Background: To assess whether circadian patterns of temperature correlate with further values of intracranial pressure (ICP) in severe brain injury treated with hypothermia.
Methods: We retrospectively analyzed temperature values in subarachnoid hemorrhage patients treated with hypothermia by endovascular cooling. The circadian patterns of temperature were correlated with the mean ICP across the following day (ICP24).

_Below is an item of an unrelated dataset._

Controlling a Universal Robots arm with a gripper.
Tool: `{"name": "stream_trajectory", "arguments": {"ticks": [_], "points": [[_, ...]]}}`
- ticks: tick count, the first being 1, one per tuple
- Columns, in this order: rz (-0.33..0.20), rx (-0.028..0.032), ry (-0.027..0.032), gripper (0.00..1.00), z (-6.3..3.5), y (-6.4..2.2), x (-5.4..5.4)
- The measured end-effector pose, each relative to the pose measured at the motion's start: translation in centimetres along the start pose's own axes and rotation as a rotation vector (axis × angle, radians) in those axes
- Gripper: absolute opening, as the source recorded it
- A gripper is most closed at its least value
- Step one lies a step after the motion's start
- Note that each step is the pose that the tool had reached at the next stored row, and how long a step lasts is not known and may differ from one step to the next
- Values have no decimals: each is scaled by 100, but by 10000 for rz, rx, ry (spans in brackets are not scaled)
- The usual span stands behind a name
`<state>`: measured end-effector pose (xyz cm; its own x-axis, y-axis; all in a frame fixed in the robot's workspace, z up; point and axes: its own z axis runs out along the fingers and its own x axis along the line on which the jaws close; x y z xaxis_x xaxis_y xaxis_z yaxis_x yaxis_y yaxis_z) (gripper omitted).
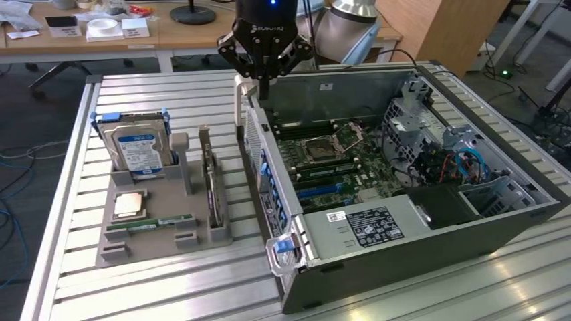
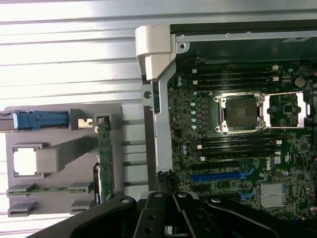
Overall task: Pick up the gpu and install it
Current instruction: 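Reach for the gpu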
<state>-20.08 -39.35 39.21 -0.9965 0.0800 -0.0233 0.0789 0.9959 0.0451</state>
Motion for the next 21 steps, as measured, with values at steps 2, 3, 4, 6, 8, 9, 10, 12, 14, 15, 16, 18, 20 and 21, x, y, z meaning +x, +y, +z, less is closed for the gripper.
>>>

Results: We analyzed data from 17 days of monitoring of three subarachnoid hemorrhage patients that under‑ went aneurysm coiling, sedation and hypothermia due to refractory intracranial hypertension and/or cerebral vasospasm. ICP24 ranged from 11.5 ± 3.1 to 24.2 ± 6.2 mmHg. The ratio between the coefficient of variation of temperature during the nocturnal period (18.00-06.00) and the preceding diurnal period (6:00–18:00) [temperature variability (TV)] ranged from 0.274 to 1.97. Regression analysis showed that TV correlated with ICP24 (Pearson correlation = −0.861, adjusted R square = 0.725, p < 0.001), and that CP24 = 6 (4–TV) mmHg or, for 80% prediction interval, ICP24 = 23.9 − 6.22 × TV ± 1.73 × √1.06 + ((TV − 1.1)2/4.49) mmHg. The results indicate that the occurrence of
ICP24 higher than 20 mmHg is unlikely after a day with TV ≥1.0.
Conclusions: TV correlates with further ICP during hypothermia regardless the strict range that temperature is maintained. Further studies with larger series could clarify whether intracranial hypertension in severe brain injury can be predicted by analysis of oscillation patterns of autonomic parameters across a period of 24 h or its harmonics.